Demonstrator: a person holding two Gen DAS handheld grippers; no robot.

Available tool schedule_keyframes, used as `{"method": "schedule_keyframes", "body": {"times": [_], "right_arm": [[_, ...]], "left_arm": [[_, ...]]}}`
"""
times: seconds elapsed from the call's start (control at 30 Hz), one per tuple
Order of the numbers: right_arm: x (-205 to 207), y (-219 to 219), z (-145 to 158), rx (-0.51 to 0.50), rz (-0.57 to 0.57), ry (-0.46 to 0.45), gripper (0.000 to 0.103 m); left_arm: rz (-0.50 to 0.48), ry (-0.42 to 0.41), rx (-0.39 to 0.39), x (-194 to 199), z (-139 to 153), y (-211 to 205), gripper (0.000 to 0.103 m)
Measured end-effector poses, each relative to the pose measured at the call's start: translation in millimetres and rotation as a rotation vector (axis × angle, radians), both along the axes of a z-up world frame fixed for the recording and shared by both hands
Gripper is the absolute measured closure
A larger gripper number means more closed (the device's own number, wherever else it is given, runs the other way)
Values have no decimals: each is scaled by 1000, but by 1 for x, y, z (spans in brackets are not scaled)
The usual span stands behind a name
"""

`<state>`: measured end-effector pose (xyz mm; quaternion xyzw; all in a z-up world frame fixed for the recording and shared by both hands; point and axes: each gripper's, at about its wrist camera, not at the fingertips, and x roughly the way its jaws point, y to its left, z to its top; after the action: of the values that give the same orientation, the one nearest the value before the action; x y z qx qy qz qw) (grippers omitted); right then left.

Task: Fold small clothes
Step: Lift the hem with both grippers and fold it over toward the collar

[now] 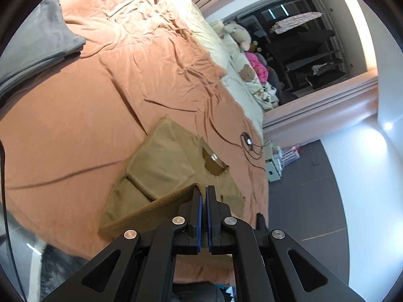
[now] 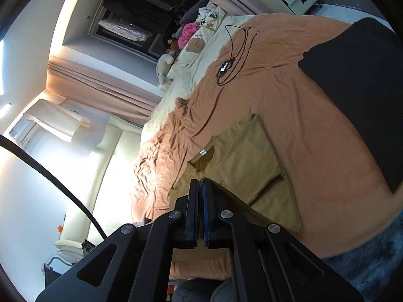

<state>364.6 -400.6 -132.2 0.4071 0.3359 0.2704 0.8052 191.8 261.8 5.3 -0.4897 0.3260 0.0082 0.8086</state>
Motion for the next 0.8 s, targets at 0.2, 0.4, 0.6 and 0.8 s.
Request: {"method": "schedule_keyframes", "body": {"times": [0.2,0.4,0.6,0.8], "right_arm": [[37,15,11,-53,6,11,103],[77,35,14,-125,16,50,103],[113,51,13,-166,24,96,103],[144,66,9,-213,25,139,103]], "left_arm": [[1,40,23,46,-9,10,101],[-7,90,46,88,-25,18,100],[-12,152,53,125,-50,26,101],[-20,205,59,158,-77,34,100]]}}
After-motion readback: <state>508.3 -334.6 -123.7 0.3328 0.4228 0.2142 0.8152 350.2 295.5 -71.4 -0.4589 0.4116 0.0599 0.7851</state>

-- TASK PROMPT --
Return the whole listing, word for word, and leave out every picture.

-- FINAL ANSWER --
Demonstrator: a person holding two Gen DAS handheld grippers; no robot.

Available tool schedule_keyframes, used as `{"method": "schedule_keyframes", "body": {"times": [_], "right_arm": [[_, ...]], "left_arm": [[_, ...]]}}`
"""
times: seconds elapsed from the call's start (control at 30 Hz), one per tuple
Order of the numbers: right_arm: x (-205 to 207), y (-219 to 219), z (-145 to 158), rx (-0.51 to 0.50), rz (-0.57 to 0.57), ry (-0.46 to 0.45), gripper (0.000 to 0.103 m); left_arm: rz (-0.50 to 0.48), ry (-0.42 to 0.41), rx (-0.39 to 0.39), x (-194 to 199), z (-139 to 153), y (-211 to 205), gripper (0.000 to 0.103 m)
Measured end-effector poses, each relative to the pose measured at the call's start: translation in millimetres and rotation as a rotation vector (axis × angle, radians), both along the axes of a z-up world frame fixed for the recording and shared by both hands
Gripper is the absolute measured closure
A larger gripper number means more closed (the device's own number, wherever else it is given, runs the other way)
Values have no decimals: each is scaled by 1000, but by 1 for x, y, z (spans in brackets are not scaled)
The usual span stands behind a name
"""

`<state>`: measured end-effector pose (xyz mm; quaternion xyzw; all in a z-up world frame fixed for the recording and shared by both hands; point and axes: each gripper's, at about its wrist camera, not at the fingertips, and x roughly the way its jaws point, y to its left, z to its top; after the action: of the values that give the same orientation, the one nearest the value before the action; x y z qx qy qz qw) (grippers omitted); right then left.

Task: Fold small clothes
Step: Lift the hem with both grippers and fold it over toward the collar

[now] 
[now] 

<state>364.6 -400.6 -132.2 0.4071 0.3359 0.2704 0.8052 191.8 261.8 5.3 -0.4897 0.3260 0.0082 0.8086</state>
Motion for the next 0.8 s, targets at 0.2, 0.4, 0.6 and 0.8 s.
Request: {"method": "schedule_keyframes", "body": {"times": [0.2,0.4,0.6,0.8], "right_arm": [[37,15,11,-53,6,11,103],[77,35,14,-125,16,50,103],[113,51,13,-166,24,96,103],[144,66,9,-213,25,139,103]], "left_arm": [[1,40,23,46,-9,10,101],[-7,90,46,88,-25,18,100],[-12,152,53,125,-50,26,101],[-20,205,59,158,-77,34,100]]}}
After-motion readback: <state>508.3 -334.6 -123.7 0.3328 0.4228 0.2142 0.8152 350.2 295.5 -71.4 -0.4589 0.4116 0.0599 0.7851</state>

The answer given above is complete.